(Saved entries)
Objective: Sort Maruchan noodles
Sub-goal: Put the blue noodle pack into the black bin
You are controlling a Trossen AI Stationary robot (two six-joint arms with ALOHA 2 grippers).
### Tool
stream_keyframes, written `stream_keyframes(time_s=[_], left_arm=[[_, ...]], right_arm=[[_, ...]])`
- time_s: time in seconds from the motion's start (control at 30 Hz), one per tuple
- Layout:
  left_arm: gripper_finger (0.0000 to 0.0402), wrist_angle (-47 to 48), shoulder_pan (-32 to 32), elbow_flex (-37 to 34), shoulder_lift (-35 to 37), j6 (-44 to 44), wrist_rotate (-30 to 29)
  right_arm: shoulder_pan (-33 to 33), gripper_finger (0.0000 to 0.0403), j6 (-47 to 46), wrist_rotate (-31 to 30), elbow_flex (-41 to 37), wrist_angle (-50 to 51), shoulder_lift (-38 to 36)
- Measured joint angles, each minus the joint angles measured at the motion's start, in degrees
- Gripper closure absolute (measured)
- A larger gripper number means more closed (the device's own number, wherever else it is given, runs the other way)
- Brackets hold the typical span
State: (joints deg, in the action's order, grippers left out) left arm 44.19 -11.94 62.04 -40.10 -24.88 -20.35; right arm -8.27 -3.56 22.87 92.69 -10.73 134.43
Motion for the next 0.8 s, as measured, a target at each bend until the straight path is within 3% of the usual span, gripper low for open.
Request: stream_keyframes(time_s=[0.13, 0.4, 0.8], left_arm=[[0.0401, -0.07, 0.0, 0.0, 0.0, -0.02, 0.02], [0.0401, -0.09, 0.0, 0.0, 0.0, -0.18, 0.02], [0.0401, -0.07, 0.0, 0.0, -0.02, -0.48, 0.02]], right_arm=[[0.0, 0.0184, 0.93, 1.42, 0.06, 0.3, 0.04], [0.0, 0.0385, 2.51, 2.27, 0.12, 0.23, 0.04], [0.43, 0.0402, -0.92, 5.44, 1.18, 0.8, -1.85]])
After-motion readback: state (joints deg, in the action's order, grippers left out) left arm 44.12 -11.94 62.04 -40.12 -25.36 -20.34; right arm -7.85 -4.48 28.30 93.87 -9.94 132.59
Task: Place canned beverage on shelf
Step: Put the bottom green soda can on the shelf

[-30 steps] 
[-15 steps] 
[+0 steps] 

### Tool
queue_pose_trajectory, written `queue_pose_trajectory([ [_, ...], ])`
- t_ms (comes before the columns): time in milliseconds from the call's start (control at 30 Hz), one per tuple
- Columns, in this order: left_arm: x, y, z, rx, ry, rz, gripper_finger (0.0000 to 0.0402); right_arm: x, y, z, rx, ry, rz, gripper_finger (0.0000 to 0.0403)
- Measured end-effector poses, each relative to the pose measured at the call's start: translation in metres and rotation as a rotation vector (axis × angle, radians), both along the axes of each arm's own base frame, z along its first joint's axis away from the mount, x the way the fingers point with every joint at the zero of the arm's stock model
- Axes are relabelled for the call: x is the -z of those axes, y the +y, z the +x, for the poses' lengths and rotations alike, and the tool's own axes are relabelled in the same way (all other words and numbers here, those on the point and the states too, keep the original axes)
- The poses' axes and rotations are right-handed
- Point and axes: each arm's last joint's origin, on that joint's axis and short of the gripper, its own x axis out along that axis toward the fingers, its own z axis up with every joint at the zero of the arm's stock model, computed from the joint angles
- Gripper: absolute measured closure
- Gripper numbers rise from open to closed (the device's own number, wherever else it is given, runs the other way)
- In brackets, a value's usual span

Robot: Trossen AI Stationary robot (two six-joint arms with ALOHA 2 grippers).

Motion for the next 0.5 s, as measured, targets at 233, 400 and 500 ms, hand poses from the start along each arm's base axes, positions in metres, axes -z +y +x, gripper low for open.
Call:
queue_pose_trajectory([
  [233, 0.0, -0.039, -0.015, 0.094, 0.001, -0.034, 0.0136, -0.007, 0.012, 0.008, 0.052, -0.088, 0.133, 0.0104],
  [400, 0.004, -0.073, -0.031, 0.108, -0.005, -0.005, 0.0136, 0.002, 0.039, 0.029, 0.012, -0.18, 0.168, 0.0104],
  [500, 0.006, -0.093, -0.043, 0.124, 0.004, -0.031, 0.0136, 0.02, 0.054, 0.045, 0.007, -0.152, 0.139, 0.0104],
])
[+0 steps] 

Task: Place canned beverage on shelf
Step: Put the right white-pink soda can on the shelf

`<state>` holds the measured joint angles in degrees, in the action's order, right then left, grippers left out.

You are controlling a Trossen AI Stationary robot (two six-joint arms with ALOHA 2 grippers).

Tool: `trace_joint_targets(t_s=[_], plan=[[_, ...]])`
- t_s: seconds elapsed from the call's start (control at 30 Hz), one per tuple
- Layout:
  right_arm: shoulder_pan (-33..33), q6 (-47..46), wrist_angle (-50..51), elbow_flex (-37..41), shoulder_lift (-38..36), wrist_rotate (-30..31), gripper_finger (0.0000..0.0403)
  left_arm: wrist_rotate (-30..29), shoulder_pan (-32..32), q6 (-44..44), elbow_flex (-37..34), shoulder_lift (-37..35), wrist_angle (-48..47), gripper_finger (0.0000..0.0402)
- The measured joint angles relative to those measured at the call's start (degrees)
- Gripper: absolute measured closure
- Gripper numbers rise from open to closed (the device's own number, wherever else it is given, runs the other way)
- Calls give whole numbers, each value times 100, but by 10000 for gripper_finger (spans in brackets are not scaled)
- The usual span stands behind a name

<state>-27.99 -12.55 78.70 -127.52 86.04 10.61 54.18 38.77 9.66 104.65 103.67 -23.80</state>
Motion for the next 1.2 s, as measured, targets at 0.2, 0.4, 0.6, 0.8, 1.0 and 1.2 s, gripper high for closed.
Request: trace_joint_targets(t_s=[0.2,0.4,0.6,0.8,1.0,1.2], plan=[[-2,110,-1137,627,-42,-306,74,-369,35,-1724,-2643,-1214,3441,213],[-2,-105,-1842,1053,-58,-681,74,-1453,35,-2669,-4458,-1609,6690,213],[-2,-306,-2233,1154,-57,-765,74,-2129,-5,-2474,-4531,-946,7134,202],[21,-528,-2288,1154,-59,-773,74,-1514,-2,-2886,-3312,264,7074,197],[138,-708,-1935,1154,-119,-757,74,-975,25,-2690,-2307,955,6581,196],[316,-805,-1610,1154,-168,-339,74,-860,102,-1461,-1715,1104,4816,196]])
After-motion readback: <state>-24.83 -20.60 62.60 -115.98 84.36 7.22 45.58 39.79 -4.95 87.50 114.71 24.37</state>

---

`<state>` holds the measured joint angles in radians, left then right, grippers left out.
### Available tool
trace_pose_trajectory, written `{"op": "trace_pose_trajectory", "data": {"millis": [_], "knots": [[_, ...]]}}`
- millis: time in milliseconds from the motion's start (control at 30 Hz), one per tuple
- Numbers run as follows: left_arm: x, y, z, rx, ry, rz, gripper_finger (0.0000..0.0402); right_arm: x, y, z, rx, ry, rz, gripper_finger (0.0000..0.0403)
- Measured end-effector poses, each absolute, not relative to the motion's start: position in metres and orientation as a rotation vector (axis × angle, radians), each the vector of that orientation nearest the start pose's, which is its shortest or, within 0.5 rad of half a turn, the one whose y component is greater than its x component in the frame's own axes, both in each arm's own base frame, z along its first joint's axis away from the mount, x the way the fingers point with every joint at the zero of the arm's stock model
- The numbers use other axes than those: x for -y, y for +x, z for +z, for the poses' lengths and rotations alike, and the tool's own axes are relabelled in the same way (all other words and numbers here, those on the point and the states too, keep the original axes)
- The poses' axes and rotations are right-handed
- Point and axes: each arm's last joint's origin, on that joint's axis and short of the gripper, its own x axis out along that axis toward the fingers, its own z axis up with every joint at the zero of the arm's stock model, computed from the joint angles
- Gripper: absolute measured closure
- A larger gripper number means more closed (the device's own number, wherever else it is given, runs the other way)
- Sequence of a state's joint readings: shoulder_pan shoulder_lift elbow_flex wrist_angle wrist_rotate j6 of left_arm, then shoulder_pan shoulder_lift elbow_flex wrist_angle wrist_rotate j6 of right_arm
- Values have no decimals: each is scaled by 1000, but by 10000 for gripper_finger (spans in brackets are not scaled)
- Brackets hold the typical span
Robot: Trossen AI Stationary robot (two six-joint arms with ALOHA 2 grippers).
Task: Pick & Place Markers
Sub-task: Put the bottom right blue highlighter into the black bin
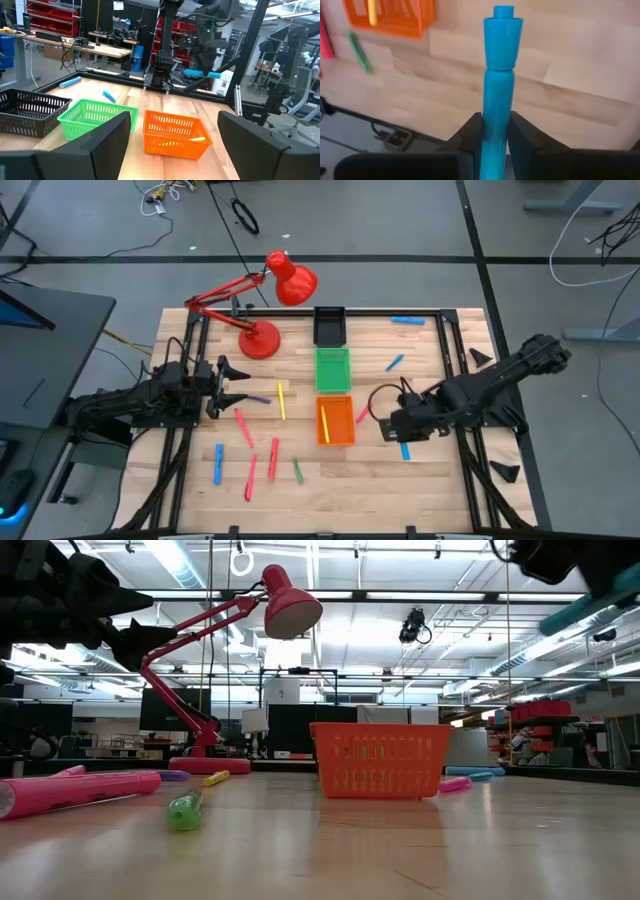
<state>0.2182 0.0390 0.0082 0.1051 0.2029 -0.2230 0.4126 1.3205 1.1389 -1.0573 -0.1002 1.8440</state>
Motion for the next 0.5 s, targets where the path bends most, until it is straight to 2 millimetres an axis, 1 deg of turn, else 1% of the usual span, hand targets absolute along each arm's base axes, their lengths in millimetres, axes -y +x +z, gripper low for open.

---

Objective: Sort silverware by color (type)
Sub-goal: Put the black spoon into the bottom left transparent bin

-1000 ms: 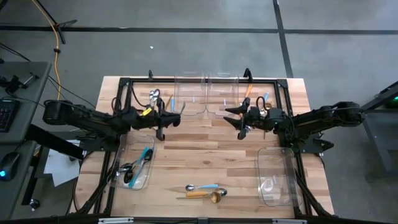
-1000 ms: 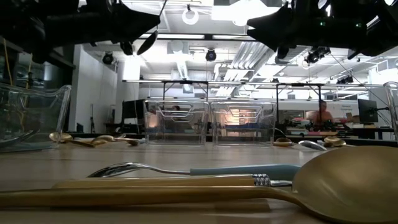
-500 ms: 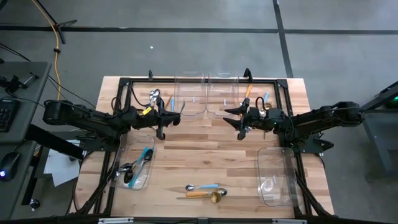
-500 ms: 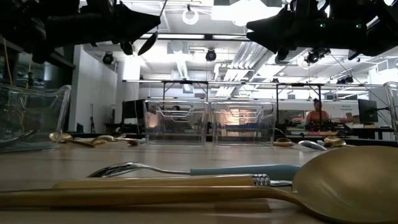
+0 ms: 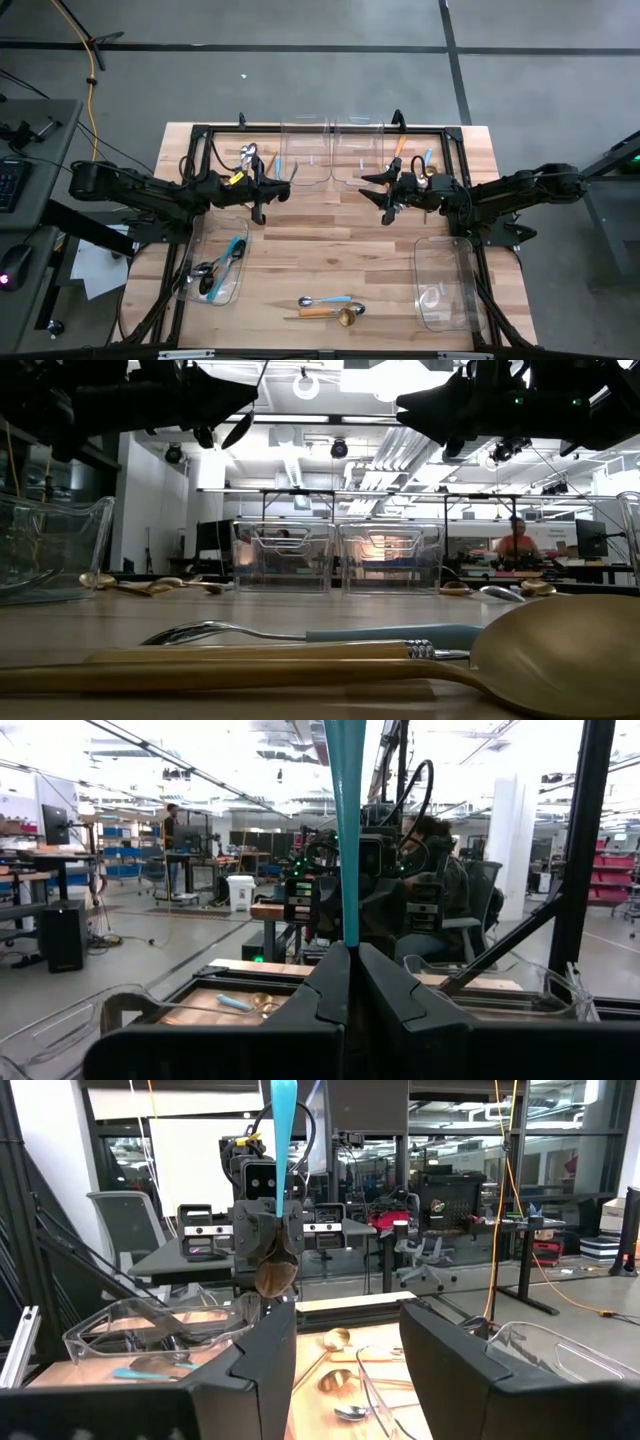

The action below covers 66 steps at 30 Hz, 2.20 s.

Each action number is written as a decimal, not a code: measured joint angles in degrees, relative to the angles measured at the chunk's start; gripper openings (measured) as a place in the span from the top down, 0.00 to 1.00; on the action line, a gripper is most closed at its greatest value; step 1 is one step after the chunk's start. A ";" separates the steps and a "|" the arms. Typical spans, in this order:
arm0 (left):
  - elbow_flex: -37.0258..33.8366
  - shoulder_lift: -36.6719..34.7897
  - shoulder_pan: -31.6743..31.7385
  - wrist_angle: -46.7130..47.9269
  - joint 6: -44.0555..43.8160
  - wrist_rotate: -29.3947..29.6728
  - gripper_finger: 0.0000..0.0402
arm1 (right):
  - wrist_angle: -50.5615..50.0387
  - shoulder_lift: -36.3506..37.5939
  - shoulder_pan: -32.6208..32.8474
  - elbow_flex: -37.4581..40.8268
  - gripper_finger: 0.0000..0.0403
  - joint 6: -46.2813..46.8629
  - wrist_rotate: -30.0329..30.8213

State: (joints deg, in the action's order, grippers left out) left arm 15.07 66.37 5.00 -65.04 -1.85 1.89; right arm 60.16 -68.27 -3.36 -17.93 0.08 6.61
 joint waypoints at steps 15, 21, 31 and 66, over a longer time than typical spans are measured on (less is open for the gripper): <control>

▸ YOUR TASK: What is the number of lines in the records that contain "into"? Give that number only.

▸ WRITTEN RESPONSE: 3